We spent most of our time in the forested area.  The creek ran through it and occasionally we would see a salmon trying to make it back up to the place of its birth.  There was an understory of giant ferns and rhoderdendrons, their trumpet like flowers standing out in the shade of vine maples and giant evergreens.  There were also blackberries.  They were huge, thick thorny canes seeming to reach ten feet and higher to reach the elusive rays of sunshine.  in the late summer we spent time picking, our arms and hands scraped and bloody from the sharp thorns.  After a few times we brought clippers and cut the older fruitless canes to get at the juicy purple fruit. 

Later tired and hot we relaxed in a grassy orchard in the center of the forest.

The sign pronounced it to be Pipers orchard, established 1889.  We had no idea what kind of apples they were.  We just called the small hard fruits cooking apples.  They became applesauce, rose hip jelly (the hips also picked from the wild roses in the park)  mixed with the blackberries they became bumbleberry jam.  Hand pies of apples or blackberries sets in our lunch boxes at work.
It was a beautiful place.  We got married in the orchard.  Picnic blankets covering the grass, or guests eating in the warm sunshine.

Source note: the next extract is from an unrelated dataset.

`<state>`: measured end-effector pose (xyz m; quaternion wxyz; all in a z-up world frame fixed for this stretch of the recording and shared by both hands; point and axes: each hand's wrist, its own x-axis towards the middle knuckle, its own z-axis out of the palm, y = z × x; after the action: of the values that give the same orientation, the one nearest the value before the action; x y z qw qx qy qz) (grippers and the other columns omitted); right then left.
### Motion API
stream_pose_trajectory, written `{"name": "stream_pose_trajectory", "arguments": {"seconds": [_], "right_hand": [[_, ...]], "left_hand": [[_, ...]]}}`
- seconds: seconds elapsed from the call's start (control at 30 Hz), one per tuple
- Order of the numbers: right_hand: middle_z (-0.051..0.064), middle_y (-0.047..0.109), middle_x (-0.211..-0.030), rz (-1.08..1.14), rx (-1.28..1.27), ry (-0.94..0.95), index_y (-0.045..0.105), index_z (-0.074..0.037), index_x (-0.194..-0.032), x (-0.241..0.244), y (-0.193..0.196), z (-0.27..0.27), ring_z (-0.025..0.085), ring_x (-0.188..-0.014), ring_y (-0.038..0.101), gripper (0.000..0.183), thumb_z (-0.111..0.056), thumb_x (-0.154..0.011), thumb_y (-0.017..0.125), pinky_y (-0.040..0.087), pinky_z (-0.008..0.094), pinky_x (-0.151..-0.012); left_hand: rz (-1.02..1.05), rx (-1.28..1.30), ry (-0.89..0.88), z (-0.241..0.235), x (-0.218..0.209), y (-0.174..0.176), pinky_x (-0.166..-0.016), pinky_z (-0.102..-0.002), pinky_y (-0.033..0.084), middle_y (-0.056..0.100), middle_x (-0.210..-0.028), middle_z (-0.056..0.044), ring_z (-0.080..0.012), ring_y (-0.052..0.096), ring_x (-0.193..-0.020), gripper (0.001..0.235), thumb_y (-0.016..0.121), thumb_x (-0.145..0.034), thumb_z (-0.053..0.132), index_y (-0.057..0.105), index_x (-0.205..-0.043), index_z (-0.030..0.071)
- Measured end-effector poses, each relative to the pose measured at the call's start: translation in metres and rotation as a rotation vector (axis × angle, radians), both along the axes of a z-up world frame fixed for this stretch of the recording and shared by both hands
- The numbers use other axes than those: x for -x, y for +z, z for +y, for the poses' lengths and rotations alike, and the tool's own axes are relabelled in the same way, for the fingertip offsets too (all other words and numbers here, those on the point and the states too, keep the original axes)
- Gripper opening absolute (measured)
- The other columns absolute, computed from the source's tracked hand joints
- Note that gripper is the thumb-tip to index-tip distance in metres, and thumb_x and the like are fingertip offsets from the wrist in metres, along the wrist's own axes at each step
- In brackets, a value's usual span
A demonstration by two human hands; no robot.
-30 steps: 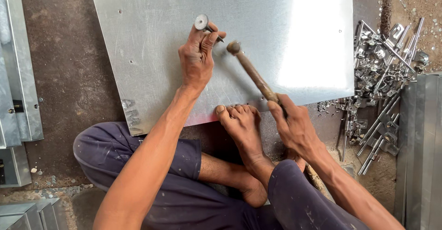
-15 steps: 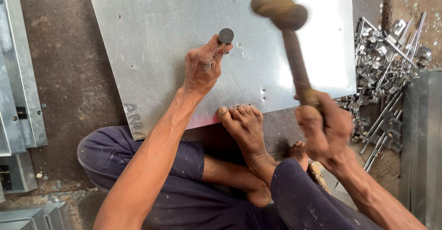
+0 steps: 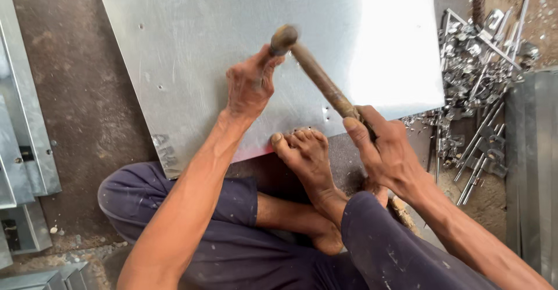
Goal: The person assembles hardware onto a metal sheet by hammering fasteners, positioning a latch mechanism, and securing components while another person assists by holding the sheet and providing parts.
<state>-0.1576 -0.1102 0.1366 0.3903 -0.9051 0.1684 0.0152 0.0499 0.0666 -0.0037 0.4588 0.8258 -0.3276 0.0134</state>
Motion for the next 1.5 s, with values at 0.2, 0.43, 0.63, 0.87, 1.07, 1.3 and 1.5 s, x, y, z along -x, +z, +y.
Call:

During this time there were only 7 kinds of apples that I knew of.  Red delicious, Golden delicious, Granny Smith, Breaburn, Gala, Fuji and cooking apples.  Then I started reading about farming in general and tree fruit in particular.  I discovered there were thousands of kinds of apples - Cox's Orange Pippin (1830 England), Winter Banana (1876 Indiana), Northern Spy (1800 New York) and Gravenstein.  

Where were all these apples?  Books claimed many were extinct, even more in danger of becoming so.  In its quest for perfect and consistently sized fruit, the agribusinesses of the early 20th century had nearly wiped out any type of fruit and vegetable that did not meet its specific criteria. 
In the late nineties, an article in Organic Gardening magazine led me to a catalog - Trees of Antiquity.  Here I learned that the russet enjoyed by the fictional Anne Shirley was an apple with a natural brown netlike covering on the skin, not a potato like I had assumed in my youth.  Here were nearly 200 apples I'd never heard of.  Most intriguing was the Pink Pearl (1944 California), these apples were to have green skin and pink flesh, but $50 for a tree was more than I was willing to spend.

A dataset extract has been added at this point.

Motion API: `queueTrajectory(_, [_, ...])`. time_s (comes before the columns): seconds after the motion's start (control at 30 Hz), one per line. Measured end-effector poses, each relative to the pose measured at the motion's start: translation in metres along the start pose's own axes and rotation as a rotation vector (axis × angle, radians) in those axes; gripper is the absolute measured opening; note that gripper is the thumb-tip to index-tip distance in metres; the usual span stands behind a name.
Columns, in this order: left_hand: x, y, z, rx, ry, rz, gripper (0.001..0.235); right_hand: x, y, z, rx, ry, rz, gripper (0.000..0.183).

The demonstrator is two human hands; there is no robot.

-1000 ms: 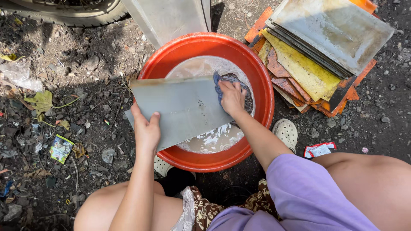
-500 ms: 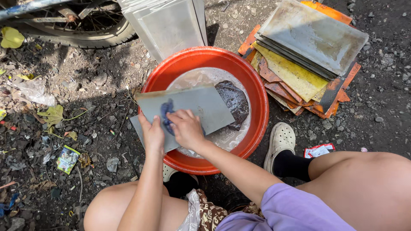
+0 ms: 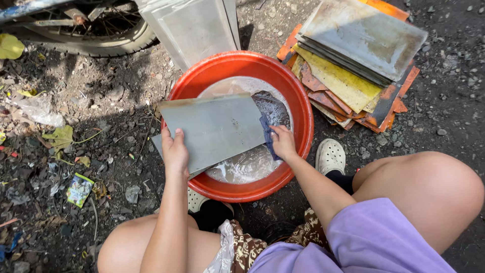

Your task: The person sits on the ground and scrubs rectangular tiles with a blue cloth using water from a red basin. They repeatedly dip the cloth into the basin, wipe each tile, and place cleaned tiles aside.

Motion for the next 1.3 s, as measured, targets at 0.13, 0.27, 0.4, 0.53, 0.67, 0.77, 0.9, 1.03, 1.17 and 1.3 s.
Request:
queueTrajectory(0.13, [-0.031, 0.005, -0.018, 0.023, -0.058, 0.086, 0.038, -0.024, 0.003, 0.002, 0.202, 0.873, 0.502, 0.034])
queueTrajectory(0.27, [-0.062, 0.011, -0.035, 0.061, -0.181, 0.222, 0.034, 0.024, 0.002, -0.023, 0.558, 1.369, 0.778, 0.065])
queueTrajectory(0.4, [-0.043, 0.014, -0.04, 0.051, -0.261, 0.23, 0.035, 0.093, 0.003, -0.074, 0.68, 1.29, 0.533, 0.056])
queueTrajectory(0.53, [0.012, 0.035, -0.048, -0.053, 0.156, 0.206, 0.038, 0.152, 0.003, -0.116, 0.739, 1.154, 0.299, 0.045])
queueTrajectory(0.67, [0.073, 0.043, -0.019, 0.08, 0.566, 0.121, 0.052, 0.204, 0.013, -0.144, 0.612, 1.02, 0.196, 0.037])
queueTrajectory(0.77, [0.072, 0.041, 0.04, 0.22, 0.587, 0.238, 0.063, 0.248, 0.004, -0.151, 0.471, 0.876, 0.107, 0.03])
queueTrajectory(0.9, [0.052, 0.019, 0.122, 0.405, -0.16, -0.162, 0.07, 0.3, -0.034, -0.163, 0.173, 0.414, -0.032, 0.03])
queueTrajectory(1.03, [-0.008, 0.003, 0.155, 0.51, -0.55, -0.177, 0.077, 0.343, -0.09, -0.158, -0.136, -0.071, -0.393, 0.034])
queueTrajectory(1.17, [-0.029, -0.007, 0.147, 0.4, -0.92, -0.295, 0.081, 0.342, -0.128, -0.123, -0.111, -0.135, -0.557, 0.039])
queueTrajectory(1.3, [-0.016, -0.001, 0.125, 0.206, -0.743, -0.321, 0.049, 0.318, -0.127, -0.094, 0.108, -0.094, -0.536, 0.048])
Point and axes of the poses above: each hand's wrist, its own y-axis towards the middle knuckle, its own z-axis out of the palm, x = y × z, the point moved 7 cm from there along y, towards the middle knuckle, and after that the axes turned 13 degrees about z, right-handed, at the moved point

I forgot about apple varieties for a number of years after that until 2 yr old bareroot trees showed up nearly 10 years later at Costco.  There was the typical varieties, Honeycrisps (1991 Minnesota) and McIntosh (1811 Canada)  But also Wolf River (1875 Wisconsin) and Wealthy (1868 Minnesota).  
Then this last few years I found the Cox's Orange Pippin (1830 England) and Arkansas Black (mid 1800's Arkansas) at the local natural food market.

Then there was today.
I found Cortland apples at the local grocery chain (1898 New York) but also the long elusive Pink Pearl.  I never thought I would see this apple commercially.  Not with so many new patented trees (Jazz, SweeTango, Zestar) 

This speaks to me.  It says that if apple (or melon, or carrot)  that has been carefully curated for generations there is a reason.  And a decidedly better reason than uniform and perfect looking fruit.  Those of us who realize this, that understand that a new variety is not necessarily a better variety and put our money where or mouth is have made a difference.

And the old apple orchard where we got married?  Turns out these cooking apples once given the care fruit trees need have names.  Names like Wealthy, Golden Russet (early 1800's New York) Tolman sweet (1700's Massachusetts).  Maybe I will see these soon in my local grocery store.